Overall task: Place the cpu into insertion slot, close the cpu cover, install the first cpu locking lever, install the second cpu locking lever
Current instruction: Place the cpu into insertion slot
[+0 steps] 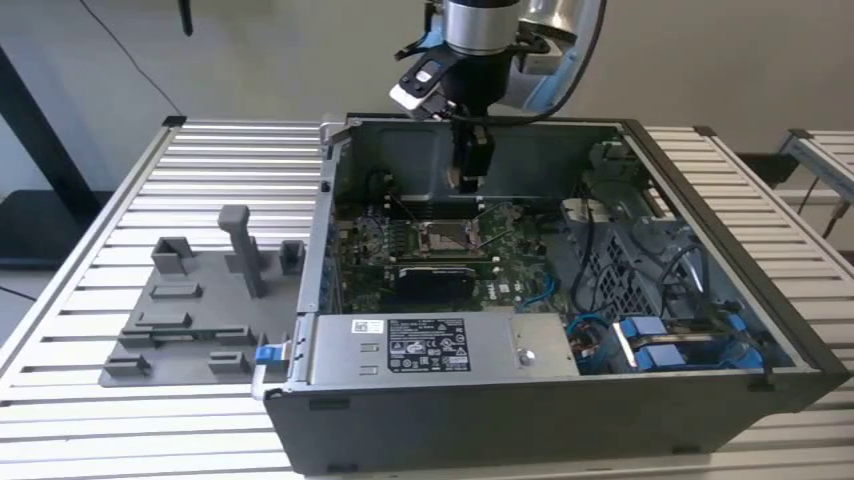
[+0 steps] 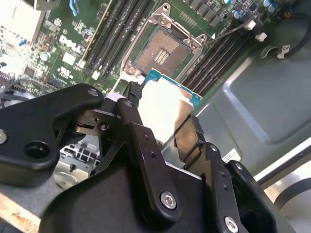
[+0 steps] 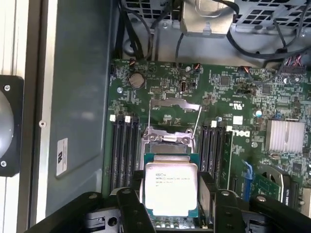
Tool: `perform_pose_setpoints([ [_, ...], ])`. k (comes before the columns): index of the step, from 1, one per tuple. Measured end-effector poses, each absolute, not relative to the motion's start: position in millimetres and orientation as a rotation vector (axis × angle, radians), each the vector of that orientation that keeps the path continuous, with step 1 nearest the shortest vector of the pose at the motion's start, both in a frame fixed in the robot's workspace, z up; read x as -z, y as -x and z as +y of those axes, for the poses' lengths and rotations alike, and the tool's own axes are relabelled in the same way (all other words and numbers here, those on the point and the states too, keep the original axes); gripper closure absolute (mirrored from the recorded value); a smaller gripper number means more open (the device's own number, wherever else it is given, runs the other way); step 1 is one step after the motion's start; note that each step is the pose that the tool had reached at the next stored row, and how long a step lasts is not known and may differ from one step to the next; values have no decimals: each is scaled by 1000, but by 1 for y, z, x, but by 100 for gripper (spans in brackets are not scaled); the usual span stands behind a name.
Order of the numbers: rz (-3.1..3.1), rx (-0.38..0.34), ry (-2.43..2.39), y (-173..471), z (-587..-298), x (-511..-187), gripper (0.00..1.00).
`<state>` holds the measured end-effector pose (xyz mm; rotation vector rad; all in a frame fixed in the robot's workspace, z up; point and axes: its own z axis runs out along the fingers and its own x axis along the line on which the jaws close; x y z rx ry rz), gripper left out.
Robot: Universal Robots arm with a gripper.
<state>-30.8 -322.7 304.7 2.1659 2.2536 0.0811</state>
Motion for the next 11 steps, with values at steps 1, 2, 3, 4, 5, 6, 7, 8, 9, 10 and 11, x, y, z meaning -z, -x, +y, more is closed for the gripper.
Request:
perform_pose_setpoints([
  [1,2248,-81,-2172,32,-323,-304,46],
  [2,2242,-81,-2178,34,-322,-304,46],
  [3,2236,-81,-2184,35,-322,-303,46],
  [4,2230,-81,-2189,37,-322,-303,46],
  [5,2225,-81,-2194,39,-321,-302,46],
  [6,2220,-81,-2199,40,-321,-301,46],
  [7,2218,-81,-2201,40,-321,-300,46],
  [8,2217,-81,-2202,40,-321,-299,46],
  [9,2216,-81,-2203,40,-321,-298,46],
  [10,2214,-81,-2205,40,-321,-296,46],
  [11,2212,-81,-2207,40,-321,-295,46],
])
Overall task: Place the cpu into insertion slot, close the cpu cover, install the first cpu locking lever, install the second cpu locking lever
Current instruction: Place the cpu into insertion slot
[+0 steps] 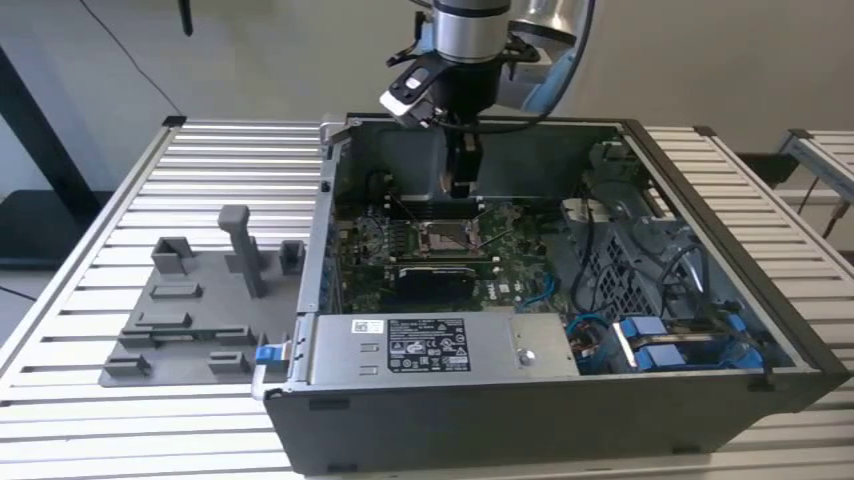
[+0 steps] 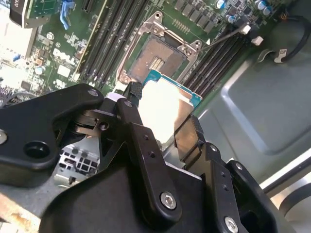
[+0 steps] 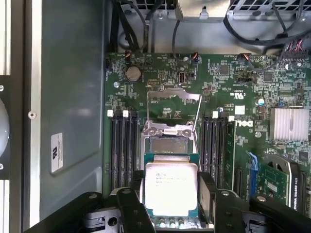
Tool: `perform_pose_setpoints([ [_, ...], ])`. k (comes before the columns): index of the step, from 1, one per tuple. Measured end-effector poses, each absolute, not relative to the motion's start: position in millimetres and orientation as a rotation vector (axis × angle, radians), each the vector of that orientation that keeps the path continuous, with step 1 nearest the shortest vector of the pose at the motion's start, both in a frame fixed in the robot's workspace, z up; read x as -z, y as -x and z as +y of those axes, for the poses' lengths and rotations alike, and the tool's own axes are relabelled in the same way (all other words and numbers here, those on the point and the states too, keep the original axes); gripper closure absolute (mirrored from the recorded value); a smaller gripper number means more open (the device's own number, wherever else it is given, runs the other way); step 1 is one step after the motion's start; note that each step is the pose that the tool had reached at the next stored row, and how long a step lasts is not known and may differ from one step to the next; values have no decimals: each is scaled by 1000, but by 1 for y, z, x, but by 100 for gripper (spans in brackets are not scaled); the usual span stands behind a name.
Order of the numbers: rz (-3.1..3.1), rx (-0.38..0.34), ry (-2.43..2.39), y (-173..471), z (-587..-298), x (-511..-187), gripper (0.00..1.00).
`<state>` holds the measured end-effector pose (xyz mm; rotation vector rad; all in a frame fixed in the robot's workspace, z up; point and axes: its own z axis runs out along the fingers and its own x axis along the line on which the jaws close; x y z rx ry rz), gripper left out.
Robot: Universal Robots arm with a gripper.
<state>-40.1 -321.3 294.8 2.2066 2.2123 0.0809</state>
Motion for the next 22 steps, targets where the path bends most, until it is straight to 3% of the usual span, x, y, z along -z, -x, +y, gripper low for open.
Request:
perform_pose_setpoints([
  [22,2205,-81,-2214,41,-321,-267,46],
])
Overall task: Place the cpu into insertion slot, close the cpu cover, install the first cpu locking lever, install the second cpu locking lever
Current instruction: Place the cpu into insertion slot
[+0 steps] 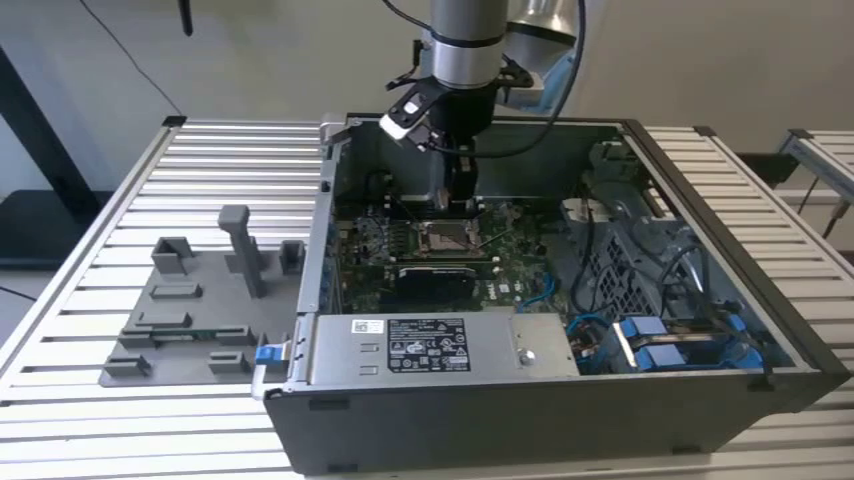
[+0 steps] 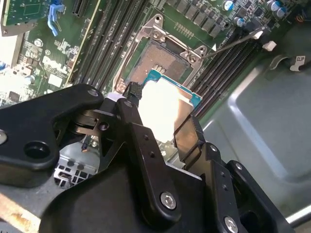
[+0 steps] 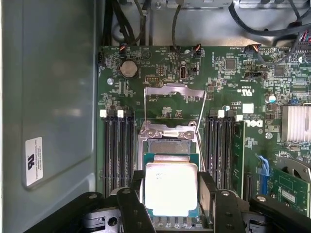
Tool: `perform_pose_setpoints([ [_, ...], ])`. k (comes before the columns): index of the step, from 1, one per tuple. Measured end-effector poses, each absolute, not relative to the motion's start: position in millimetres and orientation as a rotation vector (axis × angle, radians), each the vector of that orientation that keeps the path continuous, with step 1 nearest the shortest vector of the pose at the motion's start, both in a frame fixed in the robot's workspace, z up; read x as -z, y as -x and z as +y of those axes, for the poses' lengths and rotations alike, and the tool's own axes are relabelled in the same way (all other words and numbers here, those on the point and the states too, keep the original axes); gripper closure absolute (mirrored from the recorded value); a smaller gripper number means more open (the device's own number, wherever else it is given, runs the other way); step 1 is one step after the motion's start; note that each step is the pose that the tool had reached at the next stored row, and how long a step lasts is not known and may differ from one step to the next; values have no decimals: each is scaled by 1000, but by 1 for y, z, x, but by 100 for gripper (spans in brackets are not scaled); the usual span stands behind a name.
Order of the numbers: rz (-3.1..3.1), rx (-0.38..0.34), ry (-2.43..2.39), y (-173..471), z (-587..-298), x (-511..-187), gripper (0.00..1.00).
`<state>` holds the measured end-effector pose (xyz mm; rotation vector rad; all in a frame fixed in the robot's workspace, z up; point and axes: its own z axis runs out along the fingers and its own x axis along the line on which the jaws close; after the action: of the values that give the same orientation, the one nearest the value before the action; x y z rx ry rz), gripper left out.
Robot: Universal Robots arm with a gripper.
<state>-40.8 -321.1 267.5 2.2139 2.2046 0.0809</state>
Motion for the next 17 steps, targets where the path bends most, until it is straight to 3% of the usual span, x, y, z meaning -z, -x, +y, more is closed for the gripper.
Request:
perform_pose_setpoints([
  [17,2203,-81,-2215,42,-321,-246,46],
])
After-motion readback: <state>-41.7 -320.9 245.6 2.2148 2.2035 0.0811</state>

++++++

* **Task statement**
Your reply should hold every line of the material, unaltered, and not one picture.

* **Result for this exercise**
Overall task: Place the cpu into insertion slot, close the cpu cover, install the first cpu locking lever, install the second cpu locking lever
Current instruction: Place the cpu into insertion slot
[+0 steps] 
[+0 steps] 
[+0 steps] 
Tool: `perform_pose_setpoints([ [_, ...], ])`. k (comes before the columns): index of the step, from 1, one per tuple. Measured end-effector poses, each absolute, not relative to the motion's start: position in millimetres and orientation as a rotation vector (axis × angle, radians), each the vector of that orientation that keeps the path continuous, with step 1 nearest the shortest vector of the pose at the motion's start, both in a frame fixed in the robot's workspace, z up; read x as -z, y as -x and z as +y of those axes, for the poses' lengths and rotations alike, and the tool's own axes are relabelled in the same way (all other words and numbers here, those on the point and the states too, keep the original axes); gripper closure absolute (mirrored from the recorded value); a smaller gripper number means more open (the device's own number, wherever else it is given, runs the other way); step 1 is one step after the motion's start; note that each step is the pose that the tool had reached at the next stored row, and how long a step lasts is not known and may differ from one step to the next; values have no decimals: each is scaled by 1000, but by 1 for y, z, x, but by 100 for gripper (spans in brackets are not scaled); the usual span stands behind a name.
Order of the numbers: rz (-3.1..3.1), rx (-0.38..0.34), ry (-2.43..2.39), y (-173..471), z (-587..-298), x (-511..-187), gripper (0.00..1.00).
`<state>` holds the measured end-effector pose (xyz mm; rotation vector rad; all in a frame fixed in the robot's workspace, z up; point and axes: its own z axis runs out along the fingers and its own x axis along the line on which the jaws close; x y z rx ry rz), gripper left out.
Robot: Universal Robots arm with a gripper.
<state>-30.8 -322.7 304.7 2.1659 2.2536 0.0811</state>
Motion for the next 11 steps, with values at steps 1, 2, 3, 4, 5, 6, 7, 8, 9, 10 and 11, x, y, z meaning -z, -x, +y, more is closed for the gripper.
Request:
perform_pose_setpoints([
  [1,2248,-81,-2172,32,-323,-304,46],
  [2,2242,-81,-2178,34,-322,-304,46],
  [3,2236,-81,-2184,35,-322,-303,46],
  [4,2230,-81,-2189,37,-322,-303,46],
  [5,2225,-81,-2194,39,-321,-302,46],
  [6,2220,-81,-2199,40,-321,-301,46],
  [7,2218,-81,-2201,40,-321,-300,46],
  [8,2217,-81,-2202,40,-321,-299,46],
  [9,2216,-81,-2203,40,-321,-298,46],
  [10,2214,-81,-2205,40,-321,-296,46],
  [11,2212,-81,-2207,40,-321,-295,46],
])
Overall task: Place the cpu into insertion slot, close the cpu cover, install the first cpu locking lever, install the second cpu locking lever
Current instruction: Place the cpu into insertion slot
[+0 steps] 
[+0 steps] 
[+0 steps] 
Tool: `perform_pose_setpoints([ [_, ...], ])`. k (comes before the columns): index of the step, from 1, one per tuple. Measured end-effector poses, each absolute, not relative to the motion's start: position in millimetres and orientation as a rotation vector (axis × angle, radians), each the vector of that orientation that keeps the path continuous, with step 1 nearest the shortest vector of the pose at the motion's start, both in a frame fixed in the robot's workspace, z up; read x as -z, y as -x and z as +y of those axes, for the poses' lengths and rotations alike, and the tool's own axes are relabelled in the same way (all other words and numbers here, those on the point and the states too, keep the original axes); gripper closure absolute (mirrored from the recorded value); a smaller gripper number means more open (the device's own number, wherever else it is given, runs the other way); step 1 is one step after the motion's start; note that each step is the pose that the tool had reached at the next stored row, and how long a step lasts is not known and may differ from one step to the next; values have no decimals: each is scaled by 1000, but by 1 for y, z, x, but by 100 for gripper (spans in brackets are not scaled); the usual span stands behind a name.
Order of the numbers: rz (-3.1..3.1), rx (-0.38..0.34), ry (-2.43..2.39), y (-173..471), z (-587..-298), x (-511..-187), gripper (0.00..1.00).
`<state>` holds the measured end-effector pose (xyz mm; rotation vector rad; all in a frame fixed in the robot's workspace, z up; point and axes: its own z axis runs out along the fingers and its own x axis along the line on which the jaws close; x y z rx ry rz), gripper left out.
Robot: Universal Robots arm with a gripper.
<state>-40.1 -321.3 294.8 2.2066 2.2123 0.0809</state>
Motion for the next 22 steps, targets where the path bends most, until it is straight to 3% of the usual span, x, y, z along -z, -x, +y, gripper low for open.
Request:
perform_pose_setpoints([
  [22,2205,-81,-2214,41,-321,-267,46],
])
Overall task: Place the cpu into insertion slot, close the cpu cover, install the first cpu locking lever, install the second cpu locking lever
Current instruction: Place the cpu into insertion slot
[+0 steps] 
[+0 steps] 
[+0 steps] 
Tool: `perform_pose_setpoints([ [_, ...], ])`. k (comes before the columns): index of the step, from 1, one per tuple. Measured end-effector poses, each absolute, not relative to the motion's start: position in millimetres and orientation as a rotation vector (axis × angle, radians), each the vector of that orientation that keeps the path continuous, with step 1 nearest the shortest vector of the pose at the motion's start, both in a frame fixed in the robot's workspace, z up; read x as -z, y as -x and z as +y of those axes, for the poses' lengths and rotations alike, and the tool's own axes are relabelled in the same way (all other words and numbers here, those on the point and the states too, keep the original axes); gripper closure absolute (mirrored from the recorded value); a smaller gripper number means more open (the device's own number, wherever else it is given, runs the other way); step 1 is one step after the motion's start; note that each step is the pose that the tool had reached at the next stored row, and how long a step lasts is not known and may differ from one step to the next; values have no decimals: each is scaled by 1000, but by 1 for y, z, x, but by 100 for gripper (spans in brackets are not scaled); the usual span stands behind a name.
Order of the numbers: rz (-3.1..3.1), rx (-0.38..0.34), ry (-2.43..2.39), y (-173..471), z (-587..-298), x (-511..-187), gripper (0.00..1.00).
`<state>` holds the measured end-effector pose (xyz mm; rotation vector rad; all in a frame fixed in the robot's workspace, z up; point and axes: its own z axis runs out along the fingers and its own x axis along the line on which the jaws close; after the action: of the values that give the same orientation, the one nearest the value before the action; x y z rx ry rz), gripper left out.
Robot: Universal Robots arm with a gripper.
<state>-40.8 -321.1 267.5 2.2139 2.2046 0.0809</state>
Motion for the next 17 steps, targets where the path bends most, until it is straight to 3% of the usual span, x, y, z meaning -z, -x, +y, more is closed for the gripper.
Request:
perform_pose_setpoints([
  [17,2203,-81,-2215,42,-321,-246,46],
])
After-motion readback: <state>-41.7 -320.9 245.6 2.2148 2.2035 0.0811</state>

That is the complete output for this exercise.